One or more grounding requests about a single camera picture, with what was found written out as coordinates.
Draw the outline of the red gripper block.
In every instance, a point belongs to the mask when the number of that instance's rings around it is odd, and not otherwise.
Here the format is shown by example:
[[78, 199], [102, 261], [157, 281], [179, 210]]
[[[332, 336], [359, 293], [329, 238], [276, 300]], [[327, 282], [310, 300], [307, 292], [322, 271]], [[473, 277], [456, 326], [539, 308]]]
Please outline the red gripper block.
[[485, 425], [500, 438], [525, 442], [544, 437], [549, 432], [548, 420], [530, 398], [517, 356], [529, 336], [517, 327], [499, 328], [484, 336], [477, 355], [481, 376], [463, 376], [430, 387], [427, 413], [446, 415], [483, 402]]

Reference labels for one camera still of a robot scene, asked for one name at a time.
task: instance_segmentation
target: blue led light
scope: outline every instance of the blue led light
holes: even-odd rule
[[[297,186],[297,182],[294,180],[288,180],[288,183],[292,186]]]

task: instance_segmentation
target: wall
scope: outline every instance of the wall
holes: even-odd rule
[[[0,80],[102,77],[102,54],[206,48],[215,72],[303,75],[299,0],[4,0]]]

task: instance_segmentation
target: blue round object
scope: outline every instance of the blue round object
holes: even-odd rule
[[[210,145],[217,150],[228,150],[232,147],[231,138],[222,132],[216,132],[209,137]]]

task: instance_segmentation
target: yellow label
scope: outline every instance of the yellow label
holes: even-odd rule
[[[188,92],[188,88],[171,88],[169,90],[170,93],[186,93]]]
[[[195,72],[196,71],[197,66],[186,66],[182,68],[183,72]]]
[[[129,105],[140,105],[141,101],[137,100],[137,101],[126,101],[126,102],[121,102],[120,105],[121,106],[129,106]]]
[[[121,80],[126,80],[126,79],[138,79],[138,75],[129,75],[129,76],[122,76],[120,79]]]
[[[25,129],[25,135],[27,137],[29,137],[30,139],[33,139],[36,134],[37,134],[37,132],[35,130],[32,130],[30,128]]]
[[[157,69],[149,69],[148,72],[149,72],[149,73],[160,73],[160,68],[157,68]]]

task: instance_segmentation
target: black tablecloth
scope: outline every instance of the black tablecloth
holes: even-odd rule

══════

What is expected: Scan the listing above, and wherever a line holds the word "camera", copy it.

Task output:
One or more grounding requests about a single camera picture, with what was found written out as coordinates.
Reference labels for one camera still of a robot scene, asked for one name at a time.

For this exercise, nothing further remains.